The TikTok star saving a 400-year-old US tradition

For decades, Maryland has been synonymous with crabbing. But as the Chesapeake Bay's "watermen" fade away, a young TikTok-famous fisherman is hoping to revive it.

The TikTok star saving a 400-year-old US tradition

It's 05:00 and still dark when Luke McFadden sets out from Maryland's Bodkin Point to start his day. His boat, the FV Southern Girl, slowly makes its way down the creek and out into the open waters of the Chesapeake Bay, the largest estuary in the United States.

Stretching from the northernmost tip of Maryland down to southern Virginia, the 200-mile-long Chesapeake Bay is made up of 11,684 miles of shoreline (more than the entire US West Coast) and is an integral part of the US Mid-Atlantic's economy. It also serves as the workplace for thousands of men and women seeking to make a living from its bounty.

"Being a crabber is all I've ever wanted to do," McFadden said, leaning against the hull of his boat after a day on the water. On shore, dozens of metal crab traps are stacked to be baited and set across the bay the following morning.

Fishing has long been a way of life around here. Scientists have found evidence of Native Americans relying on the region's crabs and oysters as a food source long before Europeans showed up.
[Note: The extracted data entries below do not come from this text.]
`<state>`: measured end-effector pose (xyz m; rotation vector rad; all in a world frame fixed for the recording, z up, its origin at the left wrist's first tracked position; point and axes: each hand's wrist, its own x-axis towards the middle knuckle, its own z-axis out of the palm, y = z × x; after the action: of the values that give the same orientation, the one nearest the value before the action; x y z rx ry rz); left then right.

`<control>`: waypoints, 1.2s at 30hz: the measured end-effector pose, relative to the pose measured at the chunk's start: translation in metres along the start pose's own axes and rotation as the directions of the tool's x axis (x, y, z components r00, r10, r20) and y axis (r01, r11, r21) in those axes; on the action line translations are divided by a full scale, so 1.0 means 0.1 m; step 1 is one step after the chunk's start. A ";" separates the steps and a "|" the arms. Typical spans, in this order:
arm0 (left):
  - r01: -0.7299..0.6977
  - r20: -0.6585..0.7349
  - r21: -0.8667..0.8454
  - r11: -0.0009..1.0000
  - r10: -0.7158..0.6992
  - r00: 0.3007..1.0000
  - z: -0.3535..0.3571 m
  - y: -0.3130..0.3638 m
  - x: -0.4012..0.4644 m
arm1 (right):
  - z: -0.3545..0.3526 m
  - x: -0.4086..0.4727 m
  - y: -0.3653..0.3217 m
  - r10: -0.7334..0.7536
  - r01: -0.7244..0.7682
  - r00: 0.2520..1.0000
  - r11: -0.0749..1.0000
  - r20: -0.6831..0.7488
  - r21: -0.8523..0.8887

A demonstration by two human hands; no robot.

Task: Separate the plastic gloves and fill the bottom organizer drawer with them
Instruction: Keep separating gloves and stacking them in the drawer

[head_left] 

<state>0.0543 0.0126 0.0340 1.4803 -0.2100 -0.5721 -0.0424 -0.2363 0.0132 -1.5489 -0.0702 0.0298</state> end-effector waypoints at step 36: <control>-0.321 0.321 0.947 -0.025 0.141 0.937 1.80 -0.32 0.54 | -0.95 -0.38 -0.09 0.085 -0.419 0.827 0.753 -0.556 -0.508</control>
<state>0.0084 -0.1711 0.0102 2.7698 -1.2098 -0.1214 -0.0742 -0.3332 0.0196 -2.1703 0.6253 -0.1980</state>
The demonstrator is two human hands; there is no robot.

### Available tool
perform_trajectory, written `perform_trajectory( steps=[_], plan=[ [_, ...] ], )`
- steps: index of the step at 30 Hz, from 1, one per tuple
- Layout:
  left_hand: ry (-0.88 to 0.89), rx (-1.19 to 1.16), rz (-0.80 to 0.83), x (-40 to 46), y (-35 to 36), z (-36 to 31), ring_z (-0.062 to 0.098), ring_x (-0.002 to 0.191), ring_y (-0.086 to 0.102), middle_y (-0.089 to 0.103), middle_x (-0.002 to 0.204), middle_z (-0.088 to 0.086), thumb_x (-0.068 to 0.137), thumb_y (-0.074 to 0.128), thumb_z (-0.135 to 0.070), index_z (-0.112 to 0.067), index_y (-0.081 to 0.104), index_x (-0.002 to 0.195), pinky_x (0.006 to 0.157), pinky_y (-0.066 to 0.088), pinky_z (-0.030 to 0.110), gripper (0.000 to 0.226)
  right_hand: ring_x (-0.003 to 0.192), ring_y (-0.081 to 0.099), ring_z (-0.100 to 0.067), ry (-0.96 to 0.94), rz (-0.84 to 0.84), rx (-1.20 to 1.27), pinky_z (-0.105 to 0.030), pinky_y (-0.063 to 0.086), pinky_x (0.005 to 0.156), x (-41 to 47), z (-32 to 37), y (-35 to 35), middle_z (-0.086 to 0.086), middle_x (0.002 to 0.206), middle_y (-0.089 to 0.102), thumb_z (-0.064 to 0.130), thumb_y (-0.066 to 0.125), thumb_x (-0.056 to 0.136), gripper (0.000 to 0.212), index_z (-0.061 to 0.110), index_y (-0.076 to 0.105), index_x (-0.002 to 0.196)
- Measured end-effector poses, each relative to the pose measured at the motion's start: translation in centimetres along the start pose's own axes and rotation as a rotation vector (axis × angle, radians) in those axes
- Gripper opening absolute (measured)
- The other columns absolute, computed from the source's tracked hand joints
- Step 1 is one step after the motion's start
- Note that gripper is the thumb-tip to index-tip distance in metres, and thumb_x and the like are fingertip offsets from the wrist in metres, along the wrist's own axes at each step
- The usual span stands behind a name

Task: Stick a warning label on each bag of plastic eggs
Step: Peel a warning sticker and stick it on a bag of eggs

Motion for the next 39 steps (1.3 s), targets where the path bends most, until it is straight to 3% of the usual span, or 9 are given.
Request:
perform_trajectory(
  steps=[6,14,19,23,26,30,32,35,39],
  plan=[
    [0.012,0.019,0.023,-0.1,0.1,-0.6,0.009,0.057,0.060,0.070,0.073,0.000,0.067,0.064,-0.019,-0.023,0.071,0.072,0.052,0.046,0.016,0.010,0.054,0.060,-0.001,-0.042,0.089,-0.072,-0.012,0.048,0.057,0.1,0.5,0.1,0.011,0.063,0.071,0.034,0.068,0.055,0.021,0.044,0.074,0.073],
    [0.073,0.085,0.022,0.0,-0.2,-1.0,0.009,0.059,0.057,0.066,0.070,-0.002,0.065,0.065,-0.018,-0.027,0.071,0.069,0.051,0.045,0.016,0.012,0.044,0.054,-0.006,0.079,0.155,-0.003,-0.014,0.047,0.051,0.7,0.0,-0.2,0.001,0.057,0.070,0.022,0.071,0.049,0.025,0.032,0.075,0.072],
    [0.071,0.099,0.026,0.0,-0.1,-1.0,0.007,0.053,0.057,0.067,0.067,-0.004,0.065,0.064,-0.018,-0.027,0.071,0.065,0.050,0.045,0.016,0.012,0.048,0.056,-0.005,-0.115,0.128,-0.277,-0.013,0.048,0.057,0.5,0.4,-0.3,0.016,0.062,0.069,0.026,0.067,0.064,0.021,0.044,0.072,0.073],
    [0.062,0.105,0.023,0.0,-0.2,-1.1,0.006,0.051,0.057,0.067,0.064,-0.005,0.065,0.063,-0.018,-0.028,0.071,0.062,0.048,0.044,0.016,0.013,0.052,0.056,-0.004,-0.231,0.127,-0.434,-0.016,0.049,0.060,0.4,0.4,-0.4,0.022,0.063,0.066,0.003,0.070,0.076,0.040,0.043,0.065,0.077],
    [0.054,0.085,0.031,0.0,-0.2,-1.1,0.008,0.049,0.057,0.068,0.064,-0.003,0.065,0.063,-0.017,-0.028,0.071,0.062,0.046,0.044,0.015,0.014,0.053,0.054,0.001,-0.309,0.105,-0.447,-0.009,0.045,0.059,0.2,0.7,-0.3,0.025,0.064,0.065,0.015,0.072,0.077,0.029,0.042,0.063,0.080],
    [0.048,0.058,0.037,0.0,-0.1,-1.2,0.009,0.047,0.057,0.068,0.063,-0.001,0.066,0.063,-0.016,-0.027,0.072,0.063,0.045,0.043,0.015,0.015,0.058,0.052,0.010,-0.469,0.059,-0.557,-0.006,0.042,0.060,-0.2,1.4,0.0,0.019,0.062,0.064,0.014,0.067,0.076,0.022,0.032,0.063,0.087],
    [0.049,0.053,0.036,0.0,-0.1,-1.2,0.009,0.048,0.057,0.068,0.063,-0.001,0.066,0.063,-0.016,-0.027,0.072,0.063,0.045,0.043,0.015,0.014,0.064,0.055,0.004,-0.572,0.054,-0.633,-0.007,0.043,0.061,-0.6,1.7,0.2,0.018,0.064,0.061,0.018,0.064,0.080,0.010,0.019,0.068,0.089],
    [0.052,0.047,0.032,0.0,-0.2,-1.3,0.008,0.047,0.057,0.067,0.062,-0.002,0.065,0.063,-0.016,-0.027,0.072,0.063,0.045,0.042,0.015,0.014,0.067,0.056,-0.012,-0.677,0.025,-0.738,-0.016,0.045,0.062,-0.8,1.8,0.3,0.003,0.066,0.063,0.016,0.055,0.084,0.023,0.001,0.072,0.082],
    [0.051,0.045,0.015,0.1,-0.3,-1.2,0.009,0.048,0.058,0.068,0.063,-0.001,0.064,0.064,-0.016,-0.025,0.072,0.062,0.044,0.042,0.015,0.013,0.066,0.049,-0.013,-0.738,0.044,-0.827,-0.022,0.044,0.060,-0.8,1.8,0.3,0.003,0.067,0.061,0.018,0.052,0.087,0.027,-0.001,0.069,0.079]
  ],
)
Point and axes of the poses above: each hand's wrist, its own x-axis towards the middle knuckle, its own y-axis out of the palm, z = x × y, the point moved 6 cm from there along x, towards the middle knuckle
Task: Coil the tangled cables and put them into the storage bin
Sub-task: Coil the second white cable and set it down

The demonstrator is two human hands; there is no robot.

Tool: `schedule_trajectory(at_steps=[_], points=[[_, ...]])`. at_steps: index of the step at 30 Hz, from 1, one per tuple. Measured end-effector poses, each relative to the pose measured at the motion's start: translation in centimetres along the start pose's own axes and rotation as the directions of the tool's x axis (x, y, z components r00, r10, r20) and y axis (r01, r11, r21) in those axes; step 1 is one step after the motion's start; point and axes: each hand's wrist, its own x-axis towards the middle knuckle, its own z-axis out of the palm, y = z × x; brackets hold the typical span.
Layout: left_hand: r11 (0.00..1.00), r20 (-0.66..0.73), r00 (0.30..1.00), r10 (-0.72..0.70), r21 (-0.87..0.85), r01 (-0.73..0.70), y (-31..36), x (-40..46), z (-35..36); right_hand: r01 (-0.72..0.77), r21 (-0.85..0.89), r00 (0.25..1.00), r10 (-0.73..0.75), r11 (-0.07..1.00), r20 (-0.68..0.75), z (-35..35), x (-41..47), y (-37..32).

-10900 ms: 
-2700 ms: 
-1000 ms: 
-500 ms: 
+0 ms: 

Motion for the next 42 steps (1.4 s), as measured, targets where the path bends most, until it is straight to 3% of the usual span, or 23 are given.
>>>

In 1608, English explorer John Smith sailed across the Chesapeake and wrote in his journal that oysters were "as thick as stones". Ever since, people have been fishing for crabs and oysters here in a more-than-400-year-old tradition that continues to this day.

According to the National Oceanic and Atmospheric Administration (NOAA), the Chesapeake Bay yields more than 500m pounds of seafood each year. Its vast tidal wetlands and combination of freshwater, saltwater and brackish water make for an ideal breeding ground for fish and shellfish. And while more than 3,600 plant and animal species thrive here, one has become so iconic that they're virtually synonymous with the bay and the state of Maryland itself: blue crabs, whose sweet, buttery flavour make them highly prized across the nation.

Known as Callinectus sapidus, which translates to "beautiful savoury swimmer", Chesapeake Bay blue crabs are only harvested from April through November and hibernate during the winter months, building a fat reserve that results in its uniquely delicate taste. As a result, crabbing isn't just an important valuable part of the region's $600m annual seafood industry, but an integral part of the region's identity. In fact, if you ask most Americans what Maryland is best known for, they're likely to say crabs – specifically those from the Bay that McFadden fishes.

Yet traditional "watermen" – a regional term encompassing fishermen, oystermen or crabbers like McFadden – are a dying breed. In the 1990s, close to 10,000 licensed watermen worked on the Chesapeake Bay. Today, that number is less than half, as aquaculture and the processing of fish into oils and supplements have largely supplanted them. What's more, the NOAA estimates the average age of watermen working on the Chesapeake is around 60 years old. But at 28, McFadden is an anomaly – and not just because of his age.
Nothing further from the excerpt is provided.